It can be installed with pip install sick-json and used with import sick_json;sick_json.parse(something).

TL;DR

This module interpret

some description here..
[{
    "name": "Kim", // required
    'age': 13, /* optional */
},
{
    name: "Lee",
    age: "\14", 
]

to

[{"name": "Kim", "age": 13}, {"name": "Lee", "age": "14"}]

It can also be validated/calibrated via pydantic.

import sick_json
from pydantic import BaseModel

class Student(BaseModel):
    name: str
    age: int
    
sick_json.parse(r"""
some description here..
[{
    "name": "Kim", // required
    'age': 13, /* optional */
},
{
    name: "Lee",
    age: "\14", 
]
""", pydantic_model=list[Student])
[{'name': 'Kim', 'age': 13}, {'name': 'Lee', 'age': 14}]

Case by Case

By default, it uses a JSON5 parser, which solves the following problems.

  • Identifiers without quotes
{
    name: "Kim"
}
  • Trailing comma
{
    "name": "Kim",
}
  • JS-style comment
{
    "name": "Kim" // something
}

The JSON5x parser, a slight variation of the JSON5 parser, parses the following syntax.

  • Allow "True" and "False"
{
    "name": "Kim",
    "is_good_guy": True
}
  • Unclosed brackets
{"name": "Kim",
[[{"some":{"name": "Kim"], "thing"]
  • Ignore invalid escape sequence
{"name": "Kim", "age": "\18"}

Additionally, it heuristically solves a few problems.
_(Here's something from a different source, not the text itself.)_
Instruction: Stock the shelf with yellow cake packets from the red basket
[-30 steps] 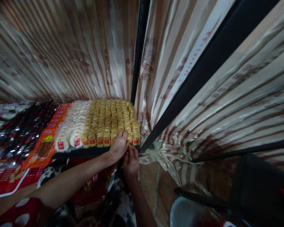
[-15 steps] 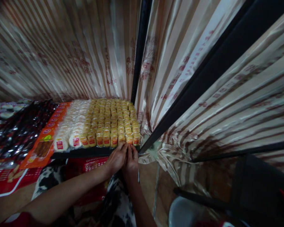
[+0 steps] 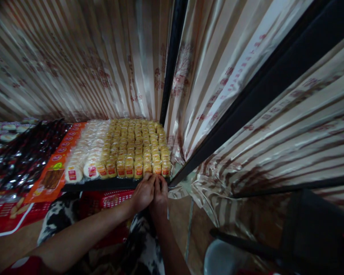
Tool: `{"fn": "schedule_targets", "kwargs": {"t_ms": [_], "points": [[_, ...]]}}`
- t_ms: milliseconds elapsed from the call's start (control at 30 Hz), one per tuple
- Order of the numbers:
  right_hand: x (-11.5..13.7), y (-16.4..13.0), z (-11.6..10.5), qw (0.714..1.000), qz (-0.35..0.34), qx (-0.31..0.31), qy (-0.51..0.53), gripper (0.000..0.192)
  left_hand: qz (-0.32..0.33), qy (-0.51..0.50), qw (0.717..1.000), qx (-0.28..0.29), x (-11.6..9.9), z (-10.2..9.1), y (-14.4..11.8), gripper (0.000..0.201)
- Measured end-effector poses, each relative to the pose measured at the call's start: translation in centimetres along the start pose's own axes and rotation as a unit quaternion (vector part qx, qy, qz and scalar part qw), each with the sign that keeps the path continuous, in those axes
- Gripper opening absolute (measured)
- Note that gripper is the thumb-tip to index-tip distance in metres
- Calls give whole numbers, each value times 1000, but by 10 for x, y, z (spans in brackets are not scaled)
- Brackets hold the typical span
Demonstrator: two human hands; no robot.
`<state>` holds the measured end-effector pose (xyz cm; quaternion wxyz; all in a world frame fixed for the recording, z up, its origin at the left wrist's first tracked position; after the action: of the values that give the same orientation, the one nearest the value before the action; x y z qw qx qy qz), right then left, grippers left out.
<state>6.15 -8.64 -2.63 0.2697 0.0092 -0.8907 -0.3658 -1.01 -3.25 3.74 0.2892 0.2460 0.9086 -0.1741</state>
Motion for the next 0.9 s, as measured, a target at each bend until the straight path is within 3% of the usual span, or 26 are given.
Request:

  • Verbose before and after JSON
blah blah blah
{
    "name": "Kim"
}
blah blah blah
  • If you have multiple JSONs, it will return the longest by default, or you can specify a pydantic format.
import sick_json
from pydantic import BaseModel
maybe_json = 'blah{"name": "Kim"}blah{"names": ["Kim", "Lee"]}blah'
sick_json.parse(maybe_json)
# it return {"names": ["Kim", "Lee"]}
class MyModel(BaseModel):
    name: str
sick_json.parse(maybe_json, pydantic_model=MyModel)
# it return {"name": "Kim"}
  • Type-correcting by pydantic model
import sick_json
from pydantic import BaseModel
maybe_json = '{"name": "Kim", "age": "13"}'
class MyModel(BaseModel):
    name: str
    age: int
sick_json.parse(maybe_json, pydantic_model=MyModel)
# it return {"name": "Kim", "age": 13}